Write out exactly the first lines of the listing, ending on the line that contains "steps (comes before".
───
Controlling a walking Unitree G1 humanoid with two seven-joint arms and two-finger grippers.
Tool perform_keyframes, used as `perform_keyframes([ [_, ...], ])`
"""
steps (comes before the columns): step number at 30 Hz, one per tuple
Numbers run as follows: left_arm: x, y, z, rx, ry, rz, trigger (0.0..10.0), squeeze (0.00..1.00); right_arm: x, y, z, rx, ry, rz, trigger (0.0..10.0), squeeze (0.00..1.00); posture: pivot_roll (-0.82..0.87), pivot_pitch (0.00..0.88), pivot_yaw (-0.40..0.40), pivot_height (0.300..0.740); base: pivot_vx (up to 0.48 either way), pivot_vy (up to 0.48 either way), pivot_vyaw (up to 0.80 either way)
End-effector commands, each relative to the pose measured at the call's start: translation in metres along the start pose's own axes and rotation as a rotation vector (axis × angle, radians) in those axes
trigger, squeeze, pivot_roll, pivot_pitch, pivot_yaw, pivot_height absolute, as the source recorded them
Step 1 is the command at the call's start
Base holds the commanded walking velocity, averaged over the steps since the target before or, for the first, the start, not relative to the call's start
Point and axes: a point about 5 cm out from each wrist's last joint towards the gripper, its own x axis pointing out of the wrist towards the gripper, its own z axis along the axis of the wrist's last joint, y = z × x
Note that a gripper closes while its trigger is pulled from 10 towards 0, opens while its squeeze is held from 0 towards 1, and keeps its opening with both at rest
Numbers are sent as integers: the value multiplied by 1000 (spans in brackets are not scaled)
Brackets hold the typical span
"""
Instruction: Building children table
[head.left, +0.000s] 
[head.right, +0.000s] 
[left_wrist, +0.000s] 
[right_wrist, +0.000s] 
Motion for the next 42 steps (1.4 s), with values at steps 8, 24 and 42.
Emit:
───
Exercise result
Controlling a walking Unitree G1 humanoid with two seven-joint arms and two-finger grippers.
Tool perform_keyframes, used as `perform_keyframes([ [_, ...], ])`
"""
steps (comes before the columns): step number at 30 Hz, one per tuple

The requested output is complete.